Mitigation strategy 2: process redesigning
Since the AI boom, many have rushed to retrofit LLMs onto existing processes. Without understanding the fundamentals — such as the fact that LLM hallucinations can never be completely eliminated and that their errors compound across multi-step workflows — these retrofitted solutions have resulted in hallucinated legal cases and chatbots offering customers false discounts.
While retrofitting can create value if executed well, a more effective approach is to fundamentally redesign the entire business process and then redistribute the work between humans, LLMs, and traditional software according to their respective strengths. Redesigning processes at this level is far from easy, but this strategic redistribution of work produces far more efficient, scalable, and resilient processes than simply bolting an LLM onto today’s workflows. Accept the inherent unreliability of LLMs, and redesign your processes to manage it.
Key takeaways
Hallucinations cannot be fully resolved with the current LLM architecture, and genuine research breakthroughs will be required to address this. While some of the newer LLMs — particularly the so-called “reasoning” models — may in fact hallucinate more than earlier ones, overall the newer models tend to perform better. If you stopped using LLMs after disappointing experiences a few years ago, it’s worth updating your perspective.

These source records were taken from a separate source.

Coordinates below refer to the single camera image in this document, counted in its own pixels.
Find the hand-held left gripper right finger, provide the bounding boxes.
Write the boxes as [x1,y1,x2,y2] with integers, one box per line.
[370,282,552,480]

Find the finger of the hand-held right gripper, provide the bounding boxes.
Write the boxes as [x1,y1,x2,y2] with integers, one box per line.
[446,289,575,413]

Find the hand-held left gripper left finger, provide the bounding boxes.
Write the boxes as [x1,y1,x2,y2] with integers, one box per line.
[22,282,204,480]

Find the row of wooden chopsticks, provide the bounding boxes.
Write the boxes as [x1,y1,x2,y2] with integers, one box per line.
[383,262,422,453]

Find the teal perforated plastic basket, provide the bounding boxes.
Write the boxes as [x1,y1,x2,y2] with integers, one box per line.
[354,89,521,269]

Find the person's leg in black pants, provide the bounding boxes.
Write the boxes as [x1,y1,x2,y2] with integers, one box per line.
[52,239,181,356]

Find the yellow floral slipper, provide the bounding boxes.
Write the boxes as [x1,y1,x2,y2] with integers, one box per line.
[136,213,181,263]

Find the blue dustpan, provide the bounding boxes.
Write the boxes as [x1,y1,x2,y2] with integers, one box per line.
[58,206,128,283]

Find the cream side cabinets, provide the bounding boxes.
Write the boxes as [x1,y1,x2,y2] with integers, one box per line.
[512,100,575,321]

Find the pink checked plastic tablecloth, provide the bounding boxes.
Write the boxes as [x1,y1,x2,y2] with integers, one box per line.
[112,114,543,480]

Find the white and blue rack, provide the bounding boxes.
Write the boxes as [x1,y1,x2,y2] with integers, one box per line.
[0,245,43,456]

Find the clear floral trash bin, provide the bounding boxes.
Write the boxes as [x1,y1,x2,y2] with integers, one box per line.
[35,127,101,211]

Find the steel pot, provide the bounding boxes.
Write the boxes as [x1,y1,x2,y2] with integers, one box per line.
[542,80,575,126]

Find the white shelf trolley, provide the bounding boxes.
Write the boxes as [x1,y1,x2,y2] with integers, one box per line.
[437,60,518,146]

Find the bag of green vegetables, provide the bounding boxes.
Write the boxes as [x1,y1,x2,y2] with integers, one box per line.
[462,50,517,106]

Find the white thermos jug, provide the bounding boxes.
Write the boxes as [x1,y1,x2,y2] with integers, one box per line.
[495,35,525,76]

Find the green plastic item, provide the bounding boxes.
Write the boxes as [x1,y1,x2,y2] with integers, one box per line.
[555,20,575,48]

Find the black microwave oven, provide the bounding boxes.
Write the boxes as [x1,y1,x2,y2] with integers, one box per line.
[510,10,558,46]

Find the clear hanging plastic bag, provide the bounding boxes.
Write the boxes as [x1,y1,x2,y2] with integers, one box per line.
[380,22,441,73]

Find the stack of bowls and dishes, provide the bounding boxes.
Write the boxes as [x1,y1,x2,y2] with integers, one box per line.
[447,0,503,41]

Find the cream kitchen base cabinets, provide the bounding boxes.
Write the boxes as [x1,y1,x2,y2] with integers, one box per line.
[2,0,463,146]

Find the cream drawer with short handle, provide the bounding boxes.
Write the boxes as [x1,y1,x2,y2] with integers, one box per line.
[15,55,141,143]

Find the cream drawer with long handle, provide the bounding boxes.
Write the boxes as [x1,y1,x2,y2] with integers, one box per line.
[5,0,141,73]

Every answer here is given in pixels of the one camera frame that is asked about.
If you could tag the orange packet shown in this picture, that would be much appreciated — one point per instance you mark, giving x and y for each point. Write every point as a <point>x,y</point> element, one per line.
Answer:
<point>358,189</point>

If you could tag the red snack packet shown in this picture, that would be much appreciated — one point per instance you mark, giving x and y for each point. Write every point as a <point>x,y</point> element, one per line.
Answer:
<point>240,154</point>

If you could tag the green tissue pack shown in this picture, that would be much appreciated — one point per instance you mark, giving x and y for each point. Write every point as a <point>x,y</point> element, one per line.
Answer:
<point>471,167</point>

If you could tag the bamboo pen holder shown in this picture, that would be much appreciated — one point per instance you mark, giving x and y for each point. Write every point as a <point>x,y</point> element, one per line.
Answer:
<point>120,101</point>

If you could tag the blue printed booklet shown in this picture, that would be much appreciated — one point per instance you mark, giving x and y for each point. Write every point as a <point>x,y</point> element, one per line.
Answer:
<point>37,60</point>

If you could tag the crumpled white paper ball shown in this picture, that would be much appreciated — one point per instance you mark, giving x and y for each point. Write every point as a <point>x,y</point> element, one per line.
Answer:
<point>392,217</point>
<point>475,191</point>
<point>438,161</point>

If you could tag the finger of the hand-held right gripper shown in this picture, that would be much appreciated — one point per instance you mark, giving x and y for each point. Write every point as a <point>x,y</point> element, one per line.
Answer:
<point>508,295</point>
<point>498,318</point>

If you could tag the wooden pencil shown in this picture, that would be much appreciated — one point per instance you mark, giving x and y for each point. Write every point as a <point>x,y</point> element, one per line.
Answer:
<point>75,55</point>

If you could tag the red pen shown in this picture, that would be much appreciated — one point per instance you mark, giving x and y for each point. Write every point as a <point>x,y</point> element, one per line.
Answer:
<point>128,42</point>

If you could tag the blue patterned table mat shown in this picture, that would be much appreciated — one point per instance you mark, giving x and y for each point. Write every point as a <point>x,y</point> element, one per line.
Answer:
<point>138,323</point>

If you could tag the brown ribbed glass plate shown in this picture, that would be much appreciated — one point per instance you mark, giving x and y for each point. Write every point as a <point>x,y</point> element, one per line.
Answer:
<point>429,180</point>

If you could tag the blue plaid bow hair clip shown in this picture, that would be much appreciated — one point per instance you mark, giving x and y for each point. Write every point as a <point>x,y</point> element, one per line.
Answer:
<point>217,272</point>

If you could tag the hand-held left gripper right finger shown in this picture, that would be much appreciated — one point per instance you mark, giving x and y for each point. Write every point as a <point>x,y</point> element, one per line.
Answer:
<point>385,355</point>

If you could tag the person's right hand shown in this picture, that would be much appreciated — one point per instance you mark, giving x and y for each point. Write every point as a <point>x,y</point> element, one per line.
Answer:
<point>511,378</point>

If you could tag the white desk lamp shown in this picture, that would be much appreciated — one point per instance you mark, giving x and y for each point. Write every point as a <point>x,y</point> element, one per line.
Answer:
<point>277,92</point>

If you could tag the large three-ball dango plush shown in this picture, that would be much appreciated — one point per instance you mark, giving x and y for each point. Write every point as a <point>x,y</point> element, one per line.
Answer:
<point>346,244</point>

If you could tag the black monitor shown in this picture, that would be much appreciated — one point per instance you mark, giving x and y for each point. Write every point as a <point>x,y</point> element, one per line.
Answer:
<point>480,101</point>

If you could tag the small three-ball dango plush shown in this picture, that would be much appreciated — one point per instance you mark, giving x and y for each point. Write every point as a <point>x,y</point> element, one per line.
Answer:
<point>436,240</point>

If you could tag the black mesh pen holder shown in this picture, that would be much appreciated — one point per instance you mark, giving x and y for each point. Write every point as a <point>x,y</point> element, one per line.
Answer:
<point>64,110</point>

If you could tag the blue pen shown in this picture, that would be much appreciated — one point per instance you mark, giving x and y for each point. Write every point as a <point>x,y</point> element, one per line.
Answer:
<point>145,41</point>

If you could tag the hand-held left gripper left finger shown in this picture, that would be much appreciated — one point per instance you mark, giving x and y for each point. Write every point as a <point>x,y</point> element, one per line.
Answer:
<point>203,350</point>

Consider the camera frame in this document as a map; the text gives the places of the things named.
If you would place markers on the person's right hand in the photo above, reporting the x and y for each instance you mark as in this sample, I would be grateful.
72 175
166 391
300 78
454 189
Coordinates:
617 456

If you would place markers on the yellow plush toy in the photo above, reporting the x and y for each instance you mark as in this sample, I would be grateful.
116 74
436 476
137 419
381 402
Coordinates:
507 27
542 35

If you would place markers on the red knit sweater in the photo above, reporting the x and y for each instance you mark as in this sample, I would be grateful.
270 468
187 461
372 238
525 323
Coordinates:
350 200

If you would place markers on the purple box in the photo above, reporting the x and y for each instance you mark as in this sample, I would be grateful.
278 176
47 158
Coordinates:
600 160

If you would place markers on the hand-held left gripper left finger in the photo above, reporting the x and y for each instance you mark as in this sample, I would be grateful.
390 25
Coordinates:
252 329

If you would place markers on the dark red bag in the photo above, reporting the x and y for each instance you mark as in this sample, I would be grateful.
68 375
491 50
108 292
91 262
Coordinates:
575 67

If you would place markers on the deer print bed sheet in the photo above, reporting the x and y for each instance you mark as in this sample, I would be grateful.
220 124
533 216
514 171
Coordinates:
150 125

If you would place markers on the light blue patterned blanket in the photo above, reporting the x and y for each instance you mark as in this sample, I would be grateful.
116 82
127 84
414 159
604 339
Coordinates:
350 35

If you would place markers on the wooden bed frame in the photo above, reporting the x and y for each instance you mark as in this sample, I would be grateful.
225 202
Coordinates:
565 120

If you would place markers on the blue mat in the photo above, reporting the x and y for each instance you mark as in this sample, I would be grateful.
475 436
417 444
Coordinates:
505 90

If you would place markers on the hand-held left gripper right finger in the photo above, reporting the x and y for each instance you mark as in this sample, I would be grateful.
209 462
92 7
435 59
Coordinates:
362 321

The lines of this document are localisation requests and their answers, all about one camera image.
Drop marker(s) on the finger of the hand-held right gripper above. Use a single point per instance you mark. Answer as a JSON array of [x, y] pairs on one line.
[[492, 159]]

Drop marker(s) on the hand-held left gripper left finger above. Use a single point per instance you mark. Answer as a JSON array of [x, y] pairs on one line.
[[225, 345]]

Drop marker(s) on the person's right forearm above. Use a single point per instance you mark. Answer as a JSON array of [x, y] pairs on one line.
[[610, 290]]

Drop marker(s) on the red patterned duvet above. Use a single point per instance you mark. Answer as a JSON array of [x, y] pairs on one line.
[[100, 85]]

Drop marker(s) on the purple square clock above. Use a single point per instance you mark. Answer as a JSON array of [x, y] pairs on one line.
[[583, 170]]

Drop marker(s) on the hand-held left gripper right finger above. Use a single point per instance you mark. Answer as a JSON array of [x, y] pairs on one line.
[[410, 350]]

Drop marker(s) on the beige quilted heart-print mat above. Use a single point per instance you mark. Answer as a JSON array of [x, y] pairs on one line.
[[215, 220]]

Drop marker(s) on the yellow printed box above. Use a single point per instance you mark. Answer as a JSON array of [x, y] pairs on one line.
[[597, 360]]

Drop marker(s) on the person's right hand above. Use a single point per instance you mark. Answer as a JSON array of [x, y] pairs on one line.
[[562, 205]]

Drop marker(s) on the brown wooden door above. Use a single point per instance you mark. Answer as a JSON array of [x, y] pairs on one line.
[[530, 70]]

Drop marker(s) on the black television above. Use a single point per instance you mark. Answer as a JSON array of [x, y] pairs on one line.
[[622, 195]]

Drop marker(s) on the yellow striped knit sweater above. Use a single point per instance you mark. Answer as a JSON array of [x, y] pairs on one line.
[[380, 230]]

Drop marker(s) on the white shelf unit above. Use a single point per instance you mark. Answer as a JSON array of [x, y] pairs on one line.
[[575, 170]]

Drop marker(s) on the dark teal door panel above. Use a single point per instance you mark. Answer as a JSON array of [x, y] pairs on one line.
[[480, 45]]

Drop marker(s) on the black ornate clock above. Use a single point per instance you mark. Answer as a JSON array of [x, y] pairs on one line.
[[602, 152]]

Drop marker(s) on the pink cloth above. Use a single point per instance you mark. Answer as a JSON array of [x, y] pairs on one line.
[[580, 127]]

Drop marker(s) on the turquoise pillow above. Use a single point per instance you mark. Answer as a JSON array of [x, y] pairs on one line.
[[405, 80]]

Errors in LLM outputs compound over time when used across long-horizon workflows. This is why redesigning business processes has consistently led to the most valuable results. A redesigned process should also include a continuous feedback loop that improves your organisation’s internal data over time, as high-quality data is essential for engineering the right context for the LLM to complete tasks successfully.
Hallucinations are not roadblocks to AI adoption but rather design constraints that demand thoughtful engineering. Successful outcomes are certainly achievable when AI and LLMs are approached with the right strategy.